Currently, the program offers six scenarios, each lasting between eight to 12 minutes, covering critical topics such as mental health crises, domestic violence incidents, school violence, understanding adolescent behavior, suicide prevention, and managing confrontations with irate families. These scenarios can serve as standalone training sessions or be integrated into longer courses.

Accessible to Ohio’s 900 law enforcement agencies through the OPOTA Close to Home program, a collaboration between the Ohio Peace Officer Training Academy and six regional training providers, the VR training initiative ensures widespread access to cost-effective and standardized training resources. Officers can conveniently complete training sessions during their shifts, fostering a shared training foundation across jurisdictions.

“We’re committed to providing consistent training to officers statewide, enhancing public safety on our streets,” Yost affirmed.

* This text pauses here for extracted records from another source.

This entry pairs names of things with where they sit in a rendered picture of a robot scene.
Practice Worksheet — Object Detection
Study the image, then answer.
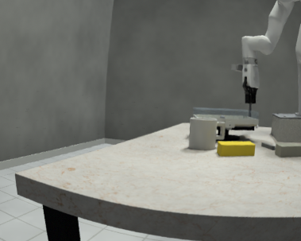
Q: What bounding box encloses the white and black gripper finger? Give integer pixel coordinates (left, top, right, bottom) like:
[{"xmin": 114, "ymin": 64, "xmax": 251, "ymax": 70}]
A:
[
  {"xmin": 242, "ymin": 76, "xmax": 251, "ymax": 103},
  {"xmin": 251, "ymin": 87, "xmax": 258, "ymax": 104}
]

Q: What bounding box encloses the white mug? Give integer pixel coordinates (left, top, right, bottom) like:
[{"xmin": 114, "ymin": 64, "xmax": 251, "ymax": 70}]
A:
[{"xmin": 189, "ymin": 118, "xmax": 226, "ymax": 150}]

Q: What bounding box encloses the yellow rectangular block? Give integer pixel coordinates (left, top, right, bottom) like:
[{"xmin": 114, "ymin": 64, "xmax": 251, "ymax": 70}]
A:
[{"xmin": 217, "ymin": 142, "xmax": 256, "ymax": 157}]

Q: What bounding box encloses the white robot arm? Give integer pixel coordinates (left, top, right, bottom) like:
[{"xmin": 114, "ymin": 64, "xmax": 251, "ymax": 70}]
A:
[{"xmin": 231, "ymin": 0, "xmax": 301, "ymax": 116}]

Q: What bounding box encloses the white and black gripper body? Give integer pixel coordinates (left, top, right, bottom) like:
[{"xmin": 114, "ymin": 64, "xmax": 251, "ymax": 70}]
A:
[{"xmin": 242, "ymin": 64, "xmax": 260, "ymax": 88}]

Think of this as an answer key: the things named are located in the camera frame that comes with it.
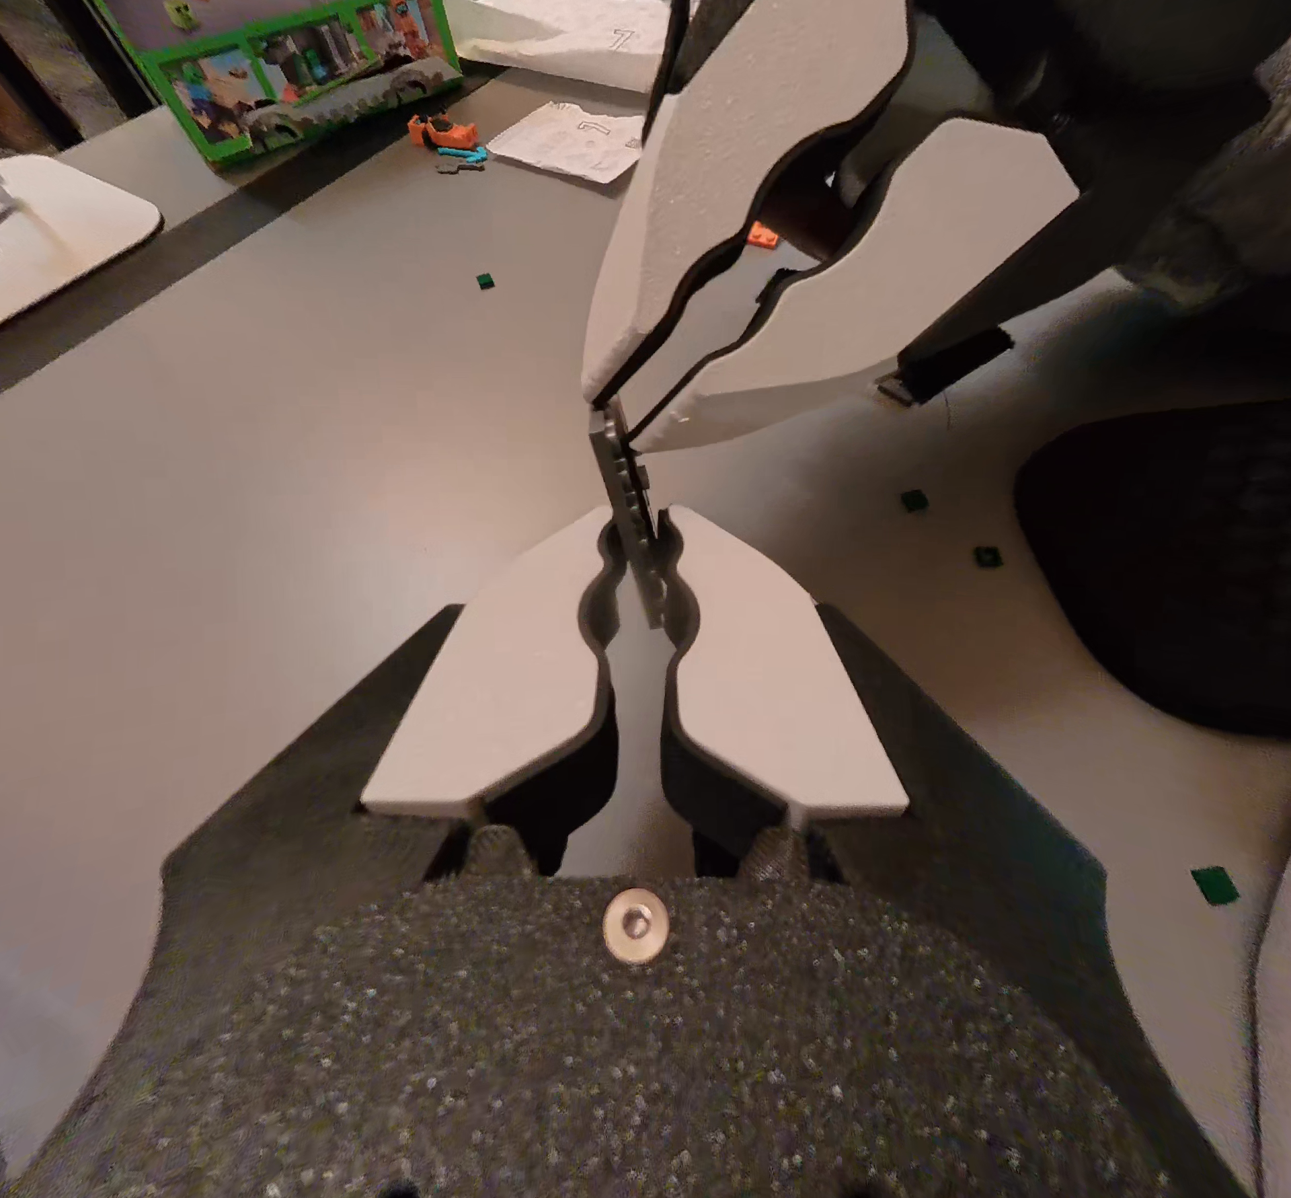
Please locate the person's right forearm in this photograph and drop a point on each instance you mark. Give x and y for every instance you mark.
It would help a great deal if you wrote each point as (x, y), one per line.
(1221, 189)

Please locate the white instruction sheet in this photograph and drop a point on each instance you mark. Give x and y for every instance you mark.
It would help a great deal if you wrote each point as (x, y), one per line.
(570, 144)

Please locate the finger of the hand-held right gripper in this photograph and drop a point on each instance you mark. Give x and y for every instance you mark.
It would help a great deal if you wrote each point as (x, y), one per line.
(908, 269)
(768, 88)

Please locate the person's right hand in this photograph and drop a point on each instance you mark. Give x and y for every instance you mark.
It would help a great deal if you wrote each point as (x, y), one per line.
(808, 209)

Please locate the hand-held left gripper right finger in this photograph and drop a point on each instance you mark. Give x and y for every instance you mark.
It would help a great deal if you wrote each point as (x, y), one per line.
(787, 704)

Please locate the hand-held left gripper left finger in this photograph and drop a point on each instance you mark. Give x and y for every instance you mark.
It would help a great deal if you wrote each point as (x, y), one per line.
(494, 693)

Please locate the orange lego plate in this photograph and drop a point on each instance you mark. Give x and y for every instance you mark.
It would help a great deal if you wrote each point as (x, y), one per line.
(763, 235)

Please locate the white stand base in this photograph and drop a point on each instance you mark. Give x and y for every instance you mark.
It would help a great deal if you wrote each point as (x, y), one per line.
(61, 229)

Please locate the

The VR scenarios were developed in collaboration with Ohio University’s Scripps College of Communication, McClure School of Emerging Communication Technologies, and Voinovich School of Leadership and Public Service, in partnership with local law enforcement agencies including the Athens Police Department, Ohio University Police Department, and Athens County Sheriff’s Office.

Prior to launch, the VR technology underwent rigorous testing with law enforcement leaders through the John Glenn College of Public Affairs at The Ohio State University. Greg Moody, Director of Professional Development at the college, underscored the importance of innovative training methods in preparing future law enforcement leaders, highlighting the VR simulations’ role in honing officers’ de-escalation techniques and crisis management skills to ensure community safety.